A sustentabilidade financeira é um dos desafios do SNUC e é necessária para manter o provimento dos bens e serviços ambientais a longo prazo, além de manter a conservação da biodiversidade. Geluda e coautores (2015) identificaram algumas fontes alternativas de financiamento de UCs. No entanto, essas esbarram em alguns obstáculos, consequência da falta de vontade política e orçamentária para a questão ambiental. A falta de empreendedorismo e de marketing do poder público; a sobrecarga de trabalho dos poucos gestores das UCs; a inexistência de infraestruturas adequadas para geração própria de recursos nas unidades; a falta de regulamentação das normas existentes; a ausência de comunicação entre os setores do governo e da sociedade; o excesso de precaução dos gestores públicos (consequência da complexidade das normas dos órgãos de controle); a pouca procura por mecanismos de gerenciamento privados de recursos; o excesso de burocracia dos procedimentos; e descontinuidade política, são empecilhos que barram a aplicação de recursos privados para a gestão das UCs.
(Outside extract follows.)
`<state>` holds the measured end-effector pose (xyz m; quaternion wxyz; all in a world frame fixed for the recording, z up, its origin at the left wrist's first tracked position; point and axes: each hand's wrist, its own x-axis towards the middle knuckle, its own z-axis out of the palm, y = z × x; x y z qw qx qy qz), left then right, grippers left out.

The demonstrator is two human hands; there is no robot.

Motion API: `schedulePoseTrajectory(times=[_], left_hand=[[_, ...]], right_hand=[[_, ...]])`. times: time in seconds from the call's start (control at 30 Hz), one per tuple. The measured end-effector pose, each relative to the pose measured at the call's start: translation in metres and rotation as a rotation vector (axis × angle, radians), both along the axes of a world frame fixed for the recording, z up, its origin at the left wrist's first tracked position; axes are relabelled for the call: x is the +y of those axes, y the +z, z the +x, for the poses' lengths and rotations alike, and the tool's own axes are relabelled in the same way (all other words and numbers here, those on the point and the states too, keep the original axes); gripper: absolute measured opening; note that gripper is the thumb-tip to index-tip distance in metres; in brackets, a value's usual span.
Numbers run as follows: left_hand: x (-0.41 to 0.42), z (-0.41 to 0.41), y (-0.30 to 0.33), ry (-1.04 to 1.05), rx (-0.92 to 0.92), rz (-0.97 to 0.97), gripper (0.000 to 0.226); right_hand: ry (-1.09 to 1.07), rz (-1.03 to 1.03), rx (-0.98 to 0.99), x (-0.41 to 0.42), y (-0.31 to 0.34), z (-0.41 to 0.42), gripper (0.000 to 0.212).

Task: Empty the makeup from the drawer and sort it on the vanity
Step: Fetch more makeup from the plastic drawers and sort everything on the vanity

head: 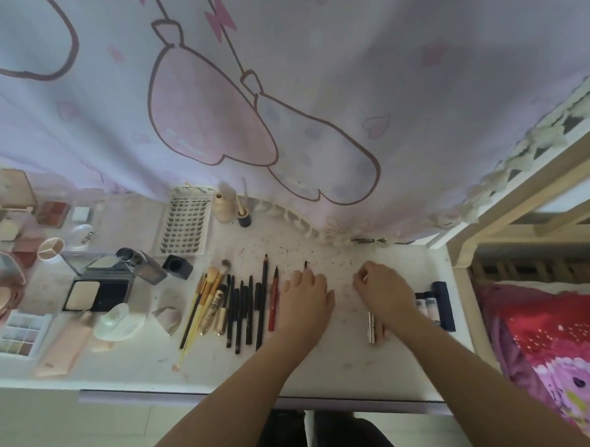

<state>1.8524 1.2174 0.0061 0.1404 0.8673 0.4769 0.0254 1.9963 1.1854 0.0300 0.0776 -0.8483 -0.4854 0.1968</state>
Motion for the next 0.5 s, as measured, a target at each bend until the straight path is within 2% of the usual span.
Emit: schedulePoseTrajectory(times=[0.1, 0.23, 0.4, 0.5], left_hand=[[-0.022, 0.033, -0.004, -0.09, -0.001, -0.085, 0.032], [-0.033, 0.061, -0.015, -0.044, 0.122, -0.154, 0.041], [-0.03, 0.067, -0.021, 0.026, 0.114, -0.163, 0.041], [-0.029, 0.064, -0.017, 0.102, 0.046, -0.16, 0.04]], right_hand=[[0.011, -0.125, -0.059, 0.011, 0.0, 0.031, 0.028], [0.075, -0.261, -0.113, 0.018, -0.012, 0.04, 0.037], [0.145, -0.27, -0.121, 0.021, -0.018, 0.039, 0.036], [0.137, -0.255, -0.005, 0.027, -0.012, 0.036, 0.03]])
Além disso, a falta de regulamentação do instrumento de pagamentos por serviços ambientais, dispostos nos artigos 33, 47 e 48, inviabiliza o funcionamento desta ferramenta e o uso dos recursos que seriam provenientes desta (BRASIL, 2000; BRASIL, 2002b). Por exemplo, os artigos 47 e 48, que preveem pagamentos às unidades pelos serviços de proteção hídrica (BRASIL, 2000), têm um amplo potencial de arrecadação em prol das UCs, visto que 80% da energia hidrelétrica do país são gerados por águas protegidas pelas unidades; 9% da

água para consumo humano são diretamente captados dentro das unidades e 26% a jusante de UCs (MEDEIROS; YOUNG, 2011).
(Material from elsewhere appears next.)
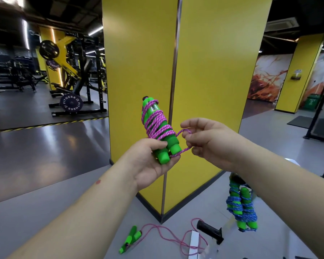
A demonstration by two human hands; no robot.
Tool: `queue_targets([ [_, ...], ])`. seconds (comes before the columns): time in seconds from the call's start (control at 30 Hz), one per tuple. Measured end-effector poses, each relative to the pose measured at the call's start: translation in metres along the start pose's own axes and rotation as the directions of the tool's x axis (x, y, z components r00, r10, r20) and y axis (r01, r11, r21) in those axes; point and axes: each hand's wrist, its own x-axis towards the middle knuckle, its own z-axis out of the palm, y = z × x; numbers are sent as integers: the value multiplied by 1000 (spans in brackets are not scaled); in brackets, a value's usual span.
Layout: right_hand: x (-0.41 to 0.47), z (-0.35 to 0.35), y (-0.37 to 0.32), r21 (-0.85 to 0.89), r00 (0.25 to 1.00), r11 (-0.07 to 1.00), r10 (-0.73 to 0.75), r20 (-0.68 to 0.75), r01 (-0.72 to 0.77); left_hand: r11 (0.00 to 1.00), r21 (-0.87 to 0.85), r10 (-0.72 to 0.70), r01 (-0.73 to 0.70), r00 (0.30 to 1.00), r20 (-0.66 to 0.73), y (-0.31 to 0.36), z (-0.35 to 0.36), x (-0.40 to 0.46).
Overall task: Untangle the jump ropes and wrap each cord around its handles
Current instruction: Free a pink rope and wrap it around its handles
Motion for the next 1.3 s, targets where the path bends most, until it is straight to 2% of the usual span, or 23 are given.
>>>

Além da compensação ambiental e dos pagamentos por serviços ambientais, recursos podem ser provenientes de doações nacionais e internacionais, e de fontes privadas para a regulamentação fundiária dentro das unidades. Porém, no primeiro caso, as empresas brasileiras têm pouca tradição ou incentivo em financiar as UCs. Já as unidades com recursos internacionais, a baixa capacidade governamental em gerir esses recursos limita a eficácia e a possibilidade de novos acordos. Apesar de a gestão poder ser privada, como é o caso dos programas ARPA (na Amazônia) e GEF Cerrado, do Fundo de Conservação da Mata Atlântica (com recursos do KfW) e do projeto Áreas Marinhas Protegidas (GEF Mar), em que o FUNBIO é gestor financeiro de todos, pouco dessa possibilidade é explorada (GELUDA et al. 2015). No segundo caso, existem duas ferramentas de adesão voluntária do financiamento do passivo fundiário: a compensação por reserva legal (Cota de Reserva Ambiental - CRA) e a conversão de multas, ambos regulamentadas na Lei de Proteção de Vegetação Nativa (LPVN) (Lei n° 12.651/2012, BRASIL, 2012a) (GELUDA et al. 2015).

Apesar de todas essas opções, o aporte financeiro realmente aplicado em termos de manutenção, implementação e gestão das UCs ainda é incipiente. Este quadro é preocupante a longo prazo, pois existe uma tendência de que os custos de conservação cresçam motivados por uma série de fatores. A inflação, o aumento das pressões antrópicas (tanto consequência do aumento populacional como de consumo e da expansão agrícola), as mudanças climáticas, o aumento da pressão sobre os recursos naturais no interior das UCs (devido a escassez de recursos naturais fora delas), e o aumento do valor da terra (também devido a escassez de áreas produtivas) são fatores que levam ao provável aumento de custos que não deverá ser acompanhado pelo aumento no financiamento, pois não há expectativas futuras de mudança no cenário de financiamento das UCs, que é essencialmente público.